■ ACTIVITY:
Lift out, unaltered, the lines of the material below between the line holding "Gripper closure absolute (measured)" and the line holding "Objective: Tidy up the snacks", counting both.
'''
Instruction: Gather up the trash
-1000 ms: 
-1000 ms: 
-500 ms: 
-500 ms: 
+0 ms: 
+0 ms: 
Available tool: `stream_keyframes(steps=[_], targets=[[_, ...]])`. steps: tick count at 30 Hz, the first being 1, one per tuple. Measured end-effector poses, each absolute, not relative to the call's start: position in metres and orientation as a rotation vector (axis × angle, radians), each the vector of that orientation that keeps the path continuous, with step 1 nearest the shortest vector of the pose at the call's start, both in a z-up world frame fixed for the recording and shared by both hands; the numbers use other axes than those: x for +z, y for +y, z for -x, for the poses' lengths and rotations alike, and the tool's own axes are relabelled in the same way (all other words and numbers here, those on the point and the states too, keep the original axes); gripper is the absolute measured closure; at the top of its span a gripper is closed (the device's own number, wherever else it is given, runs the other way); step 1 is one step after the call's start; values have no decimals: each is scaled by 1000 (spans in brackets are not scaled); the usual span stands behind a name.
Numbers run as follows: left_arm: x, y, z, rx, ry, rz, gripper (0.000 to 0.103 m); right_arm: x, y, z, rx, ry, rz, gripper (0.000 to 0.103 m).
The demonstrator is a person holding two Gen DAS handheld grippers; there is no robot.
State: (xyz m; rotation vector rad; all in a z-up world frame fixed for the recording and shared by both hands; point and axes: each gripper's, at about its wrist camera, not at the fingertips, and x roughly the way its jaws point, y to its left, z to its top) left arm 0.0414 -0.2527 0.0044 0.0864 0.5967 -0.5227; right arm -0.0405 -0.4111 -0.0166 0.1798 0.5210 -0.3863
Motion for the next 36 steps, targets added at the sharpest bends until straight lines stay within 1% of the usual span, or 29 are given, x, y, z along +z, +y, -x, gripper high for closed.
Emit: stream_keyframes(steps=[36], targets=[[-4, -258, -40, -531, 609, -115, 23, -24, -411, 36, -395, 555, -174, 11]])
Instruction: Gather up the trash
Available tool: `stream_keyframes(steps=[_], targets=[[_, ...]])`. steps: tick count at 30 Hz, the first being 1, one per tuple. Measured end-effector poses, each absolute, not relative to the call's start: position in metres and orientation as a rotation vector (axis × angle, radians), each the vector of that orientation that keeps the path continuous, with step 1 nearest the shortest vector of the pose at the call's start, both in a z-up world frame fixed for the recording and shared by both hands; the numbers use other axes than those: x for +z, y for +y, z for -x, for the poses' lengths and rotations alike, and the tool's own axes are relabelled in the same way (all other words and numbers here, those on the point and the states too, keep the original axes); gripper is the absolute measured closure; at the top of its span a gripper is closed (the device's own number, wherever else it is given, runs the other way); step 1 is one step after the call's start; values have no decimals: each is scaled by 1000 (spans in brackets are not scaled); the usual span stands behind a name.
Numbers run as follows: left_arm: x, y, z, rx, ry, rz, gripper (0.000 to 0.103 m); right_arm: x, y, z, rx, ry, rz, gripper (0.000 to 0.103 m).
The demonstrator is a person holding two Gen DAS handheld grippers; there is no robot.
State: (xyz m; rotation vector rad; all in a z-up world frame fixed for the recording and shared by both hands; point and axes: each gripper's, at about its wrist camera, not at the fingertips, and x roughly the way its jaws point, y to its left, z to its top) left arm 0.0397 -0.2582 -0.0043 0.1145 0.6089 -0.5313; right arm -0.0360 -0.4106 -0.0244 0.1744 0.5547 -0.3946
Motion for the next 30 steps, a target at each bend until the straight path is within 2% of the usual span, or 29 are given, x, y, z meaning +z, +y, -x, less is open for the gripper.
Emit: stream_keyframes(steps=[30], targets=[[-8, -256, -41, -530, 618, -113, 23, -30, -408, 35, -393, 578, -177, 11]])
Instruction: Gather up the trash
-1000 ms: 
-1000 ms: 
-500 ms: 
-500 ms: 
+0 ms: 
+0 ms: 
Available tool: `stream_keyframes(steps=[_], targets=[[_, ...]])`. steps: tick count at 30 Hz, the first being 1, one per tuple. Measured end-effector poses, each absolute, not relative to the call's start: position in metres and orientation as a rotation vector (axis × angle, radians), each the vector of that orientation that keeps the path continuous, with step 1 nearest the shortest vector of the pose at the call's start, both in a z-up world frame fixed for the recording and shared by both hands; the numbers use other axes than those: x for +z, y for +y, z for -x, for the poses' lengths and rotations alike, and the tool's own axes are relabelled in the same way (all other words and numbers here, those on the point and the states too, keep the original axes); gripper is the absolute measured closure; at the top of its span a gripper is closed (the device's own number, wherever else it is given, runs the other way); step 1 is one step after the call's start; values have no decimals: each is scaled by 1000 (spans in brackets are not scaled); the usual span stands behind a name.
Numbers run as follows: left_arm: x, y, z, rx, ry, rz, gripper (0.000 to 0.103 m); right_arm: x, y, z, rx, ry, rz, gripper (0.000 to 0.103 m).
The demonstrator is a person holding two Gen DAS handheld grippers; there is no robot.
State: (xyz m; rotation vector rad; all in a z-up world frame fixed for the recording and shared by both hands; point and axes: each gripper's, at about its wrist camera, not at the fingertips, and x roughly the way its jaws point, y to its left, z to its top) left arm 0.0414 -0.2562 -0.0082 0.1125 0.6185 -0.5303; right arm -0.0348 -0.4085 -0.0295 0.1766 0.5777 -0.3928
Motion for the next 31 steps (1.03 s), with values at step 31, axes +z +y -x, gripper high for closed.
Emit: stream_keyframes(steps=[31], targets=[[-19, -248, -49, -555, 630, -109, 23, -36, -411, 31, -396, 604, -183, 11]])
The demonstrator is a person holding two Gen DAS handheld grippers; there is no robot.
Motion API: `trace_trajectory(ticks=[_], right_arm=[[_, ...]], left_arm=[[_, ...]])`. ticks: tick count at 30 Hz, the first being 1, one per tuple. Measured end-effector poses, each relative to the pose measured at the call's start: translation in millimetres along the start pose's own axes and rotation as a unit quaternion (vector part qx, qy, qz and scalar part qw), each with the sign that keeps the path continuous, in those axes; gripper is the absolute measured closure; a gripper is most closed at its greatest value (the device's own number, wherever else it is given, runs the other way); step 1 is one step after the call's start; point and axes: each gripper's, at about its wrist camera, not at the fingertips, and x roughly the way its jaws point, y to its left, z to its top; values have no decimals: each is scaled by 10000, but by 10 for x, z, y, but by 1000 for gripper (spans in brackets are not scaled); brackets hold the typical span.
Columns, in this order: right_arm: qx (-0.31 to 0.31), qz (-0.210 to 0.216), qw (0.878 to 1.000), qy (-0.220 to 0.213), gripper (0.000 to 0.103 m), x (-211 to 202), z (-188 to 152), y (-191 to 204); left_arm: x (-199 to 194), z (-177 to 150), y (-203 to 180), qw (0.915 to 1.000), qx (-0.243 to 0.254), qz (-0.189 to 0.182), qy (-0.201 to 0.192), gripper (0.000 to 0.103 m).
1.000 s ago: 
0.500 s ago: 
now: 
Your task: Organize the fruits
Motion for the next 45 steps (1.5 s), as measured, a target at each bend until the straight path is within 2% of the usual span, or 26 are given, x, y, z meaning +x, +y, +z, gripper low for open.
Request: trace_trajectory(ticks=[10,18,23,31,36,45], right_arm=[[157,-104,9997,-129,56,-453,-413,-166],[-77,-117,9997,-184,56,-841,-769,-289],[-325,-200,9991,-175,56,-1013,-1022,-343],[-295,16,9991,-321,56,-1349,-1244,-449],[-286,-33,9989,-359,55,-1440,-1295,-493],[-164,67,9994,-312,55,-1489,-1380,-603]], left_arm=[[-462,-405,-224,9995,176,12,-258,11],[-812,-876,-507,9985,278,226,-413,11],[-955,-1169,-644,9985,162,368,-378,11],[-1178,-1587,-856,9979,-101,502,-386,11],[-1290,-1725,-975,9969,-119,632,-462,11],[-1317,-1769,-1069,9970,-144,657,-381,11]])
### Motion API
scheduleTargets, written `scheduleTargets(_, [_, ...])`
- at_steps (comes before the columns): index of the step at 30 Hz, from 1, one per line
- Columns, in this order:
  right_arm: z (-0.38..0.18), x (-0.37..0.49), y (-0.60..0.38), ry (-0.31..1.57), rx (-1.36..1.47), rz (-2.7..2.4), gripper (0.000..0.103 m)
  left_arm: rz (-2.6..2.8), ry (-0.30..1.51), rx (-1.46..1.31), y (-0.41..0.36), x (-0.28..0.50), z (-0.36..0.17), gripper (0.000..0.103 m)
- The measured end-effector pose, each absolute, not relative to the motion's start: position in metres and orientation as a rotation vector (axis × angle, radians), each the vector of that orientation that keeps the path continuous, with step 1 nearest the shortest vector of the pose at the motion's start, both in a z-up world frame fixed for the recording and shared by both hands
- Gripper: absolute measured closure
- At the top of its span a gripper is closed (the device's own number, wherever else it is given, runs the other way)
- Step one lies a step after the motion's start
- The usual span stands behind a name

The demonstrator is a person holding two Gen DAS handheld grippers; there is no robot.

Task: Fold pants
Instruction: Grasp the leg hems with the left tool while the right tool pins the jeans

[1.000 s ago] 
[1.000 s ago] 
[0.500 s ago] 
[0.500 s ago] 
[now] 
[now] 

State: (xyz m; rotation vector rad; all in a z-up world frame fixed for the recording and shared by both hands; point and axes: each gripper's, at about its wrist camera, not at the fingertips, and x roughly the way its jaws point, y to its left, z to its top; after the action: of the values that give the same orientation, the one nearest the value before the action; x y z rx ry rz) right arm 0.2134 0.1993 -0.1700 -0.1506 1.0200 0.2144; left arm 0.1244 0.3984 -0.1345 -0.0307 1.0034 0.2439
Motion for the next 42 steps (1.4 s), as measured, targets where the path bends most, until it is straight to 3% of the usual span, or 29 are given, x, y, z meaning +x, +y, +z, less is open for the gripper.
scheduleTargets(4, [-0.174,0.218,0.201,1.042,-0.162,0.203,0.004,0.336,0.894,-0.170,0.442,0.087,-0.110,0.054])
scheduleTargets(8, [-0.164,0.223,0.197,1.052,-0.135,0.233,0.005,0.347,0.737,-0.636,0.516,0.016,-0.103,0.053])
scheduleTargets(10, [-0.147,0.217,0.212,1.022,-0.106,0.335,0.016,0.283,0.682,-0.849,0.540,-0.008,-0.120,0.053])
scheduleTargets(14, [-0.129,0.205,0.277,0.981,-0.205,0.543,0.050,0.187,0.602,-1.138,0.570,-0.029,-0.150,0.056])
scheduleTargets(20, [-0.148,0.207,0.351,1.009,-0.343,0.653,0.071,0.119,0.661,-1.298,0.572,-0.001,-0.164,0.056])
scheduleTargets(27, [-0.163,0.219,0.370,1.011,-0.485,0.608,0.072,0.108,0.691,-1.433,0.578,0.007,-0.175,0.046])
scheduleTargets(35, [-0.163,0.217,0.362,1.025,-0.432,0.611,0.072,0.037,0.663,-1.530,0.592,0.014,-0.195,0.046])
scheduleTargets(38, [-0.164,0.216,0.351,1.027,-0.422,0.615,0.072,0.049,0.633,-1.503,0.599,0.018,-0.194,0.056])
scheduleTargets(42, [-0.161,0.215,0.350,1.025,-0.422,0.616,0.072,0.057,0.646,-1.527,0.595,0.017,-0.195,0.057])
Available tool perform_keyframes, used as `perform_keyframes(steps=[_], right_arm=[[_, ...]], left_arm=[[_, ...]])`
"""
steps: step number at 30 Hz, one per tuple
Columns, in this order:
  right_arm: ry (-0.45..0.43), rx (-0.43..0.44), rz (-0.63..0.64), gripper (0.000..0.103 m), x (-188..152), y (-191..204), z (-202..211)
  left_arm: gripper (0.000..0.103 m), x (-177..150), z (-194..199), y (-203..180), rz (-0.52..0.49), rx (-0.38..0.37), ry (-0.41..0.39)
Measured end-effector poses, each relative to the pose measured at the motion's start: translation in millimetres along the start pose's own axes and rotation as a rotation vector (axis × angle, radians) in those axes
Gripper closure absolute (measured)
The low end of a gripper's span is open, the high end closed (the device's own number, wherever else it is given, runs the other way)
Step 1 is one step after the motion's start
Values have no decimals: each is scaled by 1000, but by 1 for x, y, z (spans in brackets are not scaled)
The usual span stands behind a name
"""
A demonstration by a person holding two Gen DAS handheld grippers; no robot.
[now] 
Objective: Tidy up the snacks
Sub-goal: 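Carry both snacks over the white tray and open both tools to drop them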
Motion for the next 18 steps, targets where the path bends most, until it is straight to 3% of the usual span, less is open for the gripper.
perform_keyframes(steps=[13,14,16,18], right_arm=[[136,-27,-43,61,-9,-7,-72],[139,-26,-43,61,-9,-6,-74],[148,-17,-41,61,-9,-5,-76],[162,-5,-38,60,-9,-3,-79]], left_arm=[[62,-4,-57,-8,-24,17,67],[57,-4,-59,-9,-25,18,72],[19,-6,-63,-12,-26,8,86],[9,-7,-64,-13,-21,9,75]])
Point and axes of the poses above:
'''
■ WRITTEN SOLUTION:
Gripper closure absolute (measured)
The low end of a gripper's span is open, the high end closed (the device's own number, wherever else it is given, runs the other way)
Step 1 is one step after the motion's start
Values have no decimals: each is scaled by 1000, but by 1 for x, y, z (spans in brackets are not scaled)
The usual span stands behind a name
"""
A demonstration by a person holding two Gen DAS handheld grippers; no robot.
[now] 
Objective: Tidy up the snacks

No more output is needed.